TASK INSTRUCTIONS
Would you return, word for word, the lines of the data below from the line with "Could you kindly" through the line with "Reply as one", and no others?

THE DATA

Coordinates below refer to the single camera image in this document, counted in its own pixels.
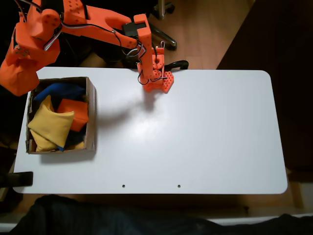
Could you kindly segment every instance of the black cable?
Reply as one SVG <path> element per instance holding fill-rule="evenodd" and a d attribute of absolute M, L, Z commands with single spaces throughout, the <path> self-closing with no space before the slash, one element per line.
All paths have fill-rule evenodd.
<path fill-rule="evenodd" d="M 146 82 L 146 83 L 141 83 L 141 81 L 140 81 L 140 76 L 142 75 L 142 73 L 143 73 L 143 69 L 141 69 L 141 72 L 140 72 L 140 74 L 139 74 L 139 76 L 138 76 L 138 82 L 141 84 L 141 85 L 146 85 L 146 84 L 148 84 L 148 82 L 149 82 L 149 79 L 148 79 L 148 81 Z"/>
<path fill-rule="evenodd" d="M 152 47 L 153 47 L 153 50 L 155 50 L 155 54 L 156 54 L 156 63 L 158 63 L 157 61 L 157 49 L 156 49 L 156 46 L 155 44 L 152 42 Z"/>
<path fill-rule="evenodd" d="M 20 0 L 20 1 L 26 2 L 29 5 L 32 5 L 32 6 L 36 7 L 40 12 L 43 11 L 40 6 L 38 6 L 37 4 L 33 3 L 32 1 L 28 1 L 28 0 Z"/>
<path fill-rule="evenodd" d="M 115 30 L 110 31 L 110 30 L 108 30 L 108 29 L 106 29 L 106 28 L 103 28 L 103 27 L 101 27 L 101 26 L 98 26 L 98 25 L 95 25 L 95 24 L 91 24 L 91 23 L 90 23 L 90 24 L 89 24 L 89 23 L 85 23 L 85 24 L 67 24 L 67 23 L 64 23 L 63 21 L 61 21 L 61 24 L 62 24 L 62 26 L 67 27 L 67 28 L 83 28 L 83 27 L 87 27 L 87 26 L 95 26 L 95 27 L 97 27 L 97 28 L 103 29 L 104 31 L 111 32 L 111 33 L 113 33 L 113 34 L 115 35 L 115 37 L 116 37 L 117 40 L 119 41 L 119 45 L 120 45 L 120 47 L 121 47 L 122 52 L 123 52 L 126 56 L 128 56 L 128 55 L 123 51 L 122 42 L 121 42 L 121 40 L 119 39 L 119 37 L 117 36 Z M 137 48 L 138 45 L 141 45 L 142 47 L 144 47 L 144 45 L 142 45 L 142 43 L 141 43 L 139 40 L 137 40 L 137 45 L 136 45 L 136 47 L 134 47 L 133 49 Z M 154 50 L 155 50 L 156 59 L 157 59 L 157 49 L 156 49 L 156 47 L 154 46 L 153 43 L 152 43 L 152 45 L 153 45 L 153 48 L 154 48 Z M 144 49 L 145 49 L 145 52 L 142 53 L 142 55 L 139 57 L 139 62 L 140 62 L 141 64 L 142 64 L 141 58 L 146 54 L 146 51 L 147 51 L 145 47 L 144 47 Z M 147 81 L 146 83 L 141 83 L 140 80 L 139 80 L 139 78 L 140 78 L 140 76 L 141 76 L 142 74 L 143 74 L 143 70 L 141 70 L 141 72 L 140 72 L 140 74 L 139 74 L 139 76 L 138 76 L 138 82 L 139 82 L 141 85 L 146 85 L 146 84 L 149 83 L 150 80 L 148 79 L 148 81 Z"/>
<path fill-rule="evenodd" d="M 23 8 L 21 7 L 20 3 L 18 2 L 18 0 L 14 0 L 14 1 L 18 5 L 19 9 L 21 10 L 21 13 L 23 15 L 24 21 L 27 22 L 26 15 L 25 15 L 25 13 L 23 11 Z"/>

SOLUTION TO THIS EXERCISE
Could you kindly segment every instance of the black cable?
Reply as one SVG <path> element per instance holding fill-rule="evenodd" and a d attribute of absolute M, L, Z commands with single spaces throughout, the <path> self-closing with no space before the slash, one element per line.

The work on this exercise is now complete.